Origin of the city: Amsterdam DNA

 

Did you know Fahrenheit was a resident of Amsterdam? That printers in the capital published the first ever atlas? BENJAMIN ROBERTS discovers the surprising history of the city at the redesigned Amsterdam Museum.

In rape and murder cases, DNA determines whether someone is innocent or guilty. For the Amsterdam Museum, the city’s DNA is the core of its new permanent exhibition opening on 20 July.

According to museum curator, Kees Zandvliet, for more than three million euros the museum has re-vamped its somewhat static exhibition “into a vibrant and living history.”

From Protestant refugees during the Reformation to the gays and the squatters of the 1970s, “the city has always been a haven for enterprise, innovativeness, and free-thinkers, and it still is today.” he says, “That’s the DNA of the city, its genetic make-up.”

Contrary to the former exhibition tour, which lasted two and a half hours, Amsterdam DNA tells the city’s history in less than 45 minutes and takes visitors on a journey highlighting four crucial periods in the metropolis’ history: the year 1275, the Golden Age in the seventeenth century, the second Golden Age in the nineteenth century, and ends with the gay marriage in the 2001 that serves as the pinnacle of Amsterdam’s status as a progressive oasis.

 

DNA discovery

The first period shown in the exhibition starts in 1275 when Amsterdam was granted the privilege to charge tolls. That is essentially the beginning of the city’s history as a staple market for wood, grain, beer, and fish. From that period onwards, Amsterdam became an important centre where natural resources the Baltic Sea area were exchanged for luxury and manufactured goods from the Mediterranean.

 

The Golden Age

The second period, and one of the most interesting for tourists visiting Amsterdam, is the Golden Age. The period between 1650 and 1670 marks the zenith of Amsterdam’s economic boom when the city’s merchant class was responsible for establishing the East Indies Company and West Indies Company, the first multinational corporations in the world. By conglomerating financial resources and risks, these companies of Dutch merchants were successful in setting up a network of trade and outposts reaching the far ends of the globe from Batavia in the east, Cape Town in the south, and New York in the west.

During the seventeenth century alone, the city grew from a mid-sized town of 30,000 inhabitants into a metropolis of 200,000, at the time, the third largest city in Europe. The size of the city expanded with four major extensions including the building of three major canals with patrician mansions and homes for artisans in the cross-streets and alleys. “Amsterdam’s Golden Age was not only an important era for the city but also had a significant impact on world history,” says Zandvliet. For the simple fact that there was more religious tolerance in Amsterdam, the city became a beacon for political refugees, intellectuals and scientists. In Amsterdam with its numerous publishing houses, the ideas of Descartes could easily be published and (clandestinely) distributed throughout Europe.

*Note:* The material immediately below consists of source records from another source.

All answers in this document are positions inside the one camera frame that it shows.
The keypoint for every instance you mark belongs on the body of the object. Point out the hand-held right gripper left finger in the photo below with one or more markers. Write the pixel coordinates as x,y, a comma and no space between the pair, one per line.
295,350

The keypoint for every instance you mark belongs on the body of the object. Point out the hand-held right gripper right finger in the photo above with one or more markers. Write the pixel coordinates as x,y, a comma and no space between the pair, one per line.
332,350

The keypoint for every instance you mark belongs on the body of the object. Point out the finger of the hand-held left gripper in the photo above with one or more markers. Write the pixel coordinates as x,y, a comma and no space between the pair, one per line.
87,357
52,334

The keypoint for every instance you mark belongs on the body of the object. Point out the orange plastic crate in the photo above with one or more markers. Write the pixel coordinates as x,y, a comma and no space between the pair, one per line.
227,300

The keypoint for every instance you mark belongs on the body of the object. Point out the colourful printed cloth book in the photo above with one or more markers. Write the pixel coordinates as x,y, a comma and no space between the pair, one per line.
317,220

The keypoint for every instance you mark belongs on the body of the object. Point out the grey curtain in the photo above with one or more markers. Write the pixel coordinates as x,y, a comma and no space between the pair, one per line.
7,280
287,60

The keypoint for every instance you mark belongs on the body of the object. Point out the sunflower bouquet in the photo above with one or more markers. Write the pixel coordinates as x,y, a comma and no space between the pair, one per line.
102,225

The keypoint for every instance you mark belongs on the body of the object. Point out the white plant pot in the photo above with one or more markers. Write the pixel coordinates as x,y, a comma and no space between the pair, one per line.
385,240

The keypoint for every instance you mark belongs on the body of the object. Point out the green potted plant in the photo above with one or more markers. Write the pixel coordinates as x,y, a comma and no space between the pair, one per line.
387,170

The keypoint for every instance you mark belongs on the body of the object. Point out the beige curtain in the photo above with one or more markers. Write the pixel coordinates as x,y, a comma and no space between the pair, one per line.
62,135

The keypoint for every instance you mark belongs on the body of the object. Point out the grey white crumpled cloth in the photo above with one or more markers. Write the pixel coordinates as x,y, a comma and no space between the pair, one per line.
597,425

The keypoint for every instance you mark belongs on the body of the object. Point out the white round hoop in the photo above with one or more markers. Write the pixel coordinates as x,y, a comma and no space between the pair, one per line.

The cartographer, Joan Blaeu who was the official cartographer of the Dutch East Indies Company, mapped the world and had his works published in an atlas. His maps opened up areas of the world which until then were still unknown. And not to be forgotten, scientist Daniel Gabriel Fahrenheit, who lived in Amsterdam and was a lecturer in chemistry at the university. He is most famous for discovering the freezing point of water and developing the Fahrenheit scale.

“In that perspective, its hard to imagine how science would have developed without Amsterdam’s Golden Age,” Zandvliet says.

 

Golden Age and beyond

The third period explored in Amsterdam DNA is the city’s second Golden Age during the nineteenth century when the industrial revolution took off. During that period, the city experienced a second wave of wealth, becoming an important economic centre and a large metropolis with more than half a million inhabitants. This last period segues into the next period of focus, between 1970 and 2001, a time of progressive student thinking, influential politics like that of the Provos, and the groundbreaking and lesbian emancipation movement.

 

Children’s Museum

A special part of Amsterdam DNA is the Children’s Museum, a extraordinary experience for children ages four to 12-years-old. According to Astrid Fiddelers, project manager of the children’s exhibition, “When young visitors enter, they get the name of an orphan and learn how it was for that child to have been an orphan in the seventeenth century.” It is a unique experience owing to the museum’s historical background. Prior to becoming a museum in 1975, the building had an orphanage for the city’s children for nearly four hundred years. “Being an orphan in the seventeenth century wasn’t as bad as most people think,” says Fiddelers. “There will be no sad stories for children to go home with.” Indeed, she reveals that research has shown children in this orphanage ate better and had more education than most children who lived at home with their parents. Thus Fiddelers shares the most important reason why the Amsterdam Museum has redesigned its image. There is much to discover about the Dutch capital, for young and old visitors alike.